If my imploding hull didn’t actually make a sound like that it probably should have.

I probably should have waited for a better result from the boosters; the Blue Pill was taking away a lot of what the Crash was giving, but a Raging Dark run had gone so smoothly (and without much to show for it) it was annoying.

It was my first dive into the Chaotic Dark.

First impressions of the Chaotic Dark: “frantic.” Loads of targets, lots of hazards, not enough time to do any of it. Still no Triglavian colonies or bases that I could see, but actually I spent the whole time fighting the Drifters.

… and winning, sort of. Another couple of minutes and I’d have finished clearing the field and been home, but, no: there I was cozied up to the origin conduit, ready to jump the instant the last blasted Lucid Escort fell. Not fast enough.

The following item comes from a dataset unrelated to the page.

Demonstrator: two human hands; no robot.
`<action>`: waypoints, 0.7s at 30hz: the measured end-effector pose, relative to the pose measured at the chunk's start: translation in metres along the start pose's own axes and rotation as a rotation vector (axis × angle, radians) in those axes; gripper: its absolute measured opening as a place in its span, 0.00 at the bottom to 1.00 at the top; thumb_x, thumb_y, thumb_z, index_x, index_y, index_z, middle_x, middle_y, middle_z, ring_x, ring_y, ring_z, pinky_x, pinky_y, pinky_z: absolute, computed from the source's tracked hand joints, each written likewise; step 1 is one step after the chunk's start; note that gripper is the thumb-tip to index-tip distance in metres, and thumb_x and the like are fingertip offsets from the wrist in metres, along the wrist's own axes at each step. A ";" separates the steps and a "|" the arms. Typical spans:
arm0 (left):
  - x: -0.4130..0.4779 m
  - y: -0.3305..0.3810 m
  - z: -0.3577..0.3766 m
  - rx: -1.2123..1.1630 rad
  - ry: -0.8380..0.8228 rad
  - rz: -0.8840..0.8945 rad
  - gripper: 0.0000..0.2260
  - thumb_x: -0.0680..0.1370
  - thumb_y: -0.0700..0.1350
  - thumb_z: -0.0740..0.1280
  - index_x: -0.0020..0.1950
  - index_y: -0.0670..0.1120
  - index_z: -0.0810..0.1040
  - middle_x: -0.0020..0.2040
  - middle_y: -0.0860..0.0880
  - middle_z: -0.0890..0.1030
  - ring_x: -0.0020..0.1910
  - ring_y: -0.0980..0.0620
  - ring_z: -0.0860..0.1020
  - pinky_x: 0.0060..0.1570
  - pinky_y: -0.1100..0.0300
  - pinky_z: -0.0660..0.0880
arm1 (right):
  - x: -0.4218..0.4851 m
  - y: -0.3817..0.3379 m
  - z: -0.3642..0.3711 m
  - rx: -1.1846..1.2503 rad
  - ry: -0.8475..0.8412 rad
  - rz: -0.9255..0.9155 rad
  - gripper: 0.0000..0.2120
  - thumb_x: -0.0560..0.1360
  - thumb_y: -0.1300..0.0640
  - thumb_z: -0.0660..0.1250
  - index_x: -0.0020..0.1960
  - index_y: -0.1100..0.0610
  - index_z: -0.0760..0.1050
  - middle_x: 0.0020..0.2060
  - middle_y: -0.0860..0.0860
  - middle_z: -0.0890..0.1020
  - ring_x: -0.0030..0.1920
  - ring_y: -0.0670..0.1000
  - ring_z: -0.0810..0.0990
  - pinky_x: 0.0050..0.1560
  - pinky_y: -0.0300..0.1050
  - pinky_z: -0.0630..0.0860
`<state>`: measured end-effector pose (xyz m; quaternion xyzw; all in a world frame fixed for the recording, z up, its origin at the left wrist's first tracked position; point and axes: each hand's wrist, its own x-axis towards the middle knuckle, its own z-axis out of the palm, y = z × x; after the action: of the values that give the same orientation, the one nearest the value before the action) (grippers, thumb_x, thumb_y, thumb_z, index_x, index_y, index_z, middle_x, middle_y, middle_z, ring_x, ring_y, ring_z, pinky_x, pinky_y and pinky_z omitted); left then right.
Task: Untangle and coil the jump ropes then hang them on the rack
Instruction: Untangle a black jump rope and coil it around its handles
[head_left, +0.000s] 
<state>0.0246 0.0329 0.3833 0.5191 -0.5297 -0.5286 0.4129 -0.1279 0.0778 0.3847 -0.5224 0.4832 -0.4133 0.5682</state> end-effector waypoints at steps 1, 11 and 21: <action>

It wasn’t really painful. It was too fast for that. It just … my ship just kind of stopped being a ship, and I guess became a drifting pile of scrap. My pod too, a second later. Camera drones gave me a nice view of the tissue damage my body took (WHY do they do that?! Why waste fluid router bandwidth on such a thing during clone activation? Is it really worth it just to make the experience a little more traumatic or something??) while my clone was activating. I guess the pod breach must have sheered off a lot of my skin. Considering the forces that tore my ship and pod apart I was a little surprised I didn’t get wadded into a little, er, meatierite, or something. But I guess the Abyssal gravitational forces don’t act so predictably.

I wonder if Lancers still harvest capsuleer bodies that get lost in the Abyss.

Anyway, it’ll probably be a little while before I try such a thing again. If there’s something really different about the deepest depths (why was CONCORD so worried?), I wasn’t able to observe it under the circumstances.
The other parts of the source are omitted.